After back cover photo, "Book of Longing" by Leonard Cohen

Sitting off to the edge of music, you watch her
play the piano—your expression as oblique as ever.
Your concentration is on the surface.
But something about the silence of her eyes
says more than silence.
To put a soft word in your voice
would be as startling
as the sudden burst of song from a bird on a wire
singing its heart out for the love of singing.
You—who are master and student now—
find the very least of music brings you
a child-like joy that you finally have no words for.

 The Broken Stem


She is captive to the song of the nightingale.
It is a trick the forest plays on her—to keep
her here—to charm the bird so it will sing.

It is a ruse of twilight to linger past the hour
so she will forget time and lose her way back.
And the nightingale conspires, singing sweetly,

sweetly to her, from its branch. And the forest
settles its slow shadows over the path, and
flutters the sunlight above her with its leaves

that flicker for her eyes, until only a small patch
of closing light remains where she leans against
the comfort of the tree, where the nightingale,

with all its heart and praise, is singing.

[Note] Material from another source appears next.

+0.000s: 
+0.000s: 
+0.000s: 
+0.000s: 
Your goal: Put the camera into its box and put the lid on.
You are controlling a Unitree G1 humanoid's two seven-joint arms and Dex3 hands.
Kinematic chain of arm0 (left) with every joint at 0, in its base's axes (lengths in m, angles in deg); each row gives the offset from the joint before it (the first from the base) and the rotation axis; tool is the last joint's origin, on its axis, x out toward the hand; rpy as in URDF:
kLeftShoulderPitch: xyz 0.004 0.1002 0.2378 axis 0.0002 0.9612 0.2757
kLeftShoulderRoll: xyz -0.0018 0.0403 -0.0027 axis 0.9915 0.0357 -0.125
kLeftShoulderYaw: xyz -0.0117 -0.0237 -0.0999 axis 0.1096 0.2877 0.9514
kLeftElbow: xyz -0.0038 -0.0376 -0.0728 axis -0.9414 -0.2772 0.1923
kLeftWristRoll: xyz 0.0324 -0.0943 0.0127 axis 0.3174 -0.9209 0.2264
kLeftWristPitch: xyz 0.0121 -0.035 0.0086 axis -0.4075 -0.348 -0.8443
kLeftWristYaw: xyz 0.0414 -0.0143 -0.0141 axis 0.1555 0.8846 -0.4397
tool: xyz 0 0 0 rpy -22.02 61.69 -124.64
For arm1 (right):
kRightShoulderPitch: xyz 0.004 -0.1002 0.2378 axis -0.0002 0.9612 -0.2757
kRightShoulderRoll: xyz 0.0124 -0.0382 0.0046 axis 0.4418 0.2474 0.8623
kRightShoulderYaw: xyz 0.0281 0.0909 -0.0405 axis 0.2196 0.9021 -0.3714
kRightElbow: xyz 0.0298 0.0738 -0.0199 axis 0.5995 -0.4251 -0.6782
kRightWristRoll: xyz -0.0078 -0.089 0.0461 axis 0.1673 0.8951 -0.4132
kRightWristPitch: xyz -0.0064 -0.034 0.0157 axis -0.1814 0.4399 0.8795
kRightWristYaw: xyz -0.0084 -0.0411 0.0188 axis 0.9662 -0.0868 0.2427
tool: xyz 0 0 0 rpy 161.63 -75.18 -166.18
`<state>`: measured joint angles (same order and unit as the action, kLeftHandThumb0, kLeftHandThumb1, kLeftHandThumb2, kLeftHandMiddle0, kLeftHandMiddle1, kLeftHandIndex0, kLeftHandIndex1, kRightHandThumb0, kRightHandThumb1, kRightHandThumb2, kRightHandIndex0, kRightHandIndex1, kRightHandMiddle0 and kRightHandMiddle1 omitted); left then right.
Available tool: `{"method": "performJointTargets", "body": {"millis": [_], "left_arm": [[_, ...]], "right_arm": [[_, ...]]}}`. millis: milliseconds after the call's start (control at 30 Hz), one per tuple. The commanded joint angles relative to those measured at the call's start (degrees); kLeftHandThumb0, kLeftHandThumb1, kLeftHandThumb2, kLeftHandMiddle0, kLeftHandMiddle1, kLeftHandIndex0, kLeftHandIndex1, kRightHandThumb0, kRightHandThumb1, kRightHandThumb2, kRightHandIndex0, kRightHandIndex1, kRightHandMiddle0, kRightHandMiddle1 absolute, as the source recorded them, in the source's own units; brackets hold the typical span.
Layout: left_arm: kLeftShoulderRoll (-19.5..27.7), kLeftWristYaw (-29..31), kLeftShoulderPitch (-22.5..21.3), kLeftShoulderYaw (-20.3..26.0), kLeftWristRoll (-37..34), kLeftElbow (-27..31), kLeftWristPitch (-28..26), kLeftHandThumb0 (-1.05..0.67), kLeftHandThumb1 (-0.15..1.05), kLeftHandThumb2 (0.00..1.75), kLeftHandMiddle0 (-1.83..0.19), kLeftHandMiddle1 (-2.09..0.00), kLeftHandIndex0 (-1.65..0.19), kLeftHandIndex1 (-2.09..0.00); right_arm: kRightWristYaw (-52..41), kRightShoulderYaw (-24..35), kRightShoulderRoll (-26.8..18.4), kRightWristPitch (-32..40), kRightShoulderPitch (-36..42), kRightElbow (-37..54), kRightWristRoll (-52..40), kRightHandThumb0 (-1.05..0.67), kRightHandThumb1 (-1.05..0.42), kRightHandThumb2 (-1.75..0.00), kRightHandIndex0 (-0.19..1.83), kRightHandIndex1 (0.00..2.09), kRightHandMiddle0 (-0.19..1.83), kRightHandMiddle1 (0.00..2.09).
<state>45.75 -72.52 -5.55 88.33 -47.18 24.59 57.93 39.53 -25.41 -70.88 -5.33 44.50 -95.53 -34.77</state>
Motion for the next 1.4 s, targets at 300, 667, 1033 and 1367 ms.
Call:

(first pub. in Medusa’s Kitchen, 2010)



Ah, sweet bird,
sweet yellow bird,
with such keen eye and forest-heart,

wherever you go
a tree waits for your resting;
when you rest, tree calls to forest
and forest listens.

Your eye leads, and
the sky follows.

 Speaking to the Wall


A bird winds slowly skyward
lifting a bronze shadow out of the murk.
It is heavy and lonely,
the last thought of a dying dreamer
who has heard the faint call outward.

What follows is grief, freed of weeping,
though it is heavy too
and folding like a weariness,
too much effort needed
to be free of truth and imagination.

A fan closes as if by itself, ending
the escape. The sky goes dark again.
Or stays bright. Who can say?
The delicate art is saved from eyes.
Nothing depicts.

Everything moves in relation
to everything else, even the stillness
which must breathe and wait.
A word is being offered to the silence.
A listener must make a choice.

Who am I to grieve over such things?
A dream cannot live without the sleep.
Let the bird go.
It is only your thought of it.
If it loved you, you will know.



is glass,
imaged by night

is part glass
and part river

each night a small boat
drifts dreamward,
carrying its sole passenger

each night
the passenger
is prison to the dream

each night the depth
pulls the dream

each night
the boat
is prison to the river

 The Wall Listens


Here is where the dark thickens. I reach in and pluck one
silver thread of light from the center to let my hand and
eye be amazed at my skill. I take it to the heart of the mirror
where the other waits . . .

                                            the other is in need of proof,
something to verify its need of existence. The light shatters
when it touches glass. The dark closes its wound. I don’t
know what has just happened.


This wound of man,
made of sand,
I need to re-write him,
make him real—

not an ocean man
edging toward land,
but a real sea-man with sad human eyes.

The tides erode him,
taking years—
taking a life-time.

His heart is open to love,
to despair,
to every reason to care—

more or less,
as the tides

he is free to become,
or return, to his beginning.

 One to Bear All

After Rumi (“to form one pearl”)

unknown myth of being, what is he?
impenetrate mind—
blesséd heart and soul, what is he…

if he is insentient,
if he is neither kind nor cruel,
but just there, in the perception…

if there is nothing.
if there is all,
how does one prove the difference…

knowing is the same
as unknowing,
each absolute, each wondering…

that abstract word
without elaboration…

god of
miraculous response
or fathomless disregard…

of what is belief comprised?
of fear?    of dread?
connected to the great what if…

only the mind,
against, or with,
the mind of the unanswerable…


After “Ars Poetica” by Jorge Luis Borges

There are some words that are only words,
until they are pressured into meaning—
there is always that struggled search for meaning
to be understood with the quizzical use of words.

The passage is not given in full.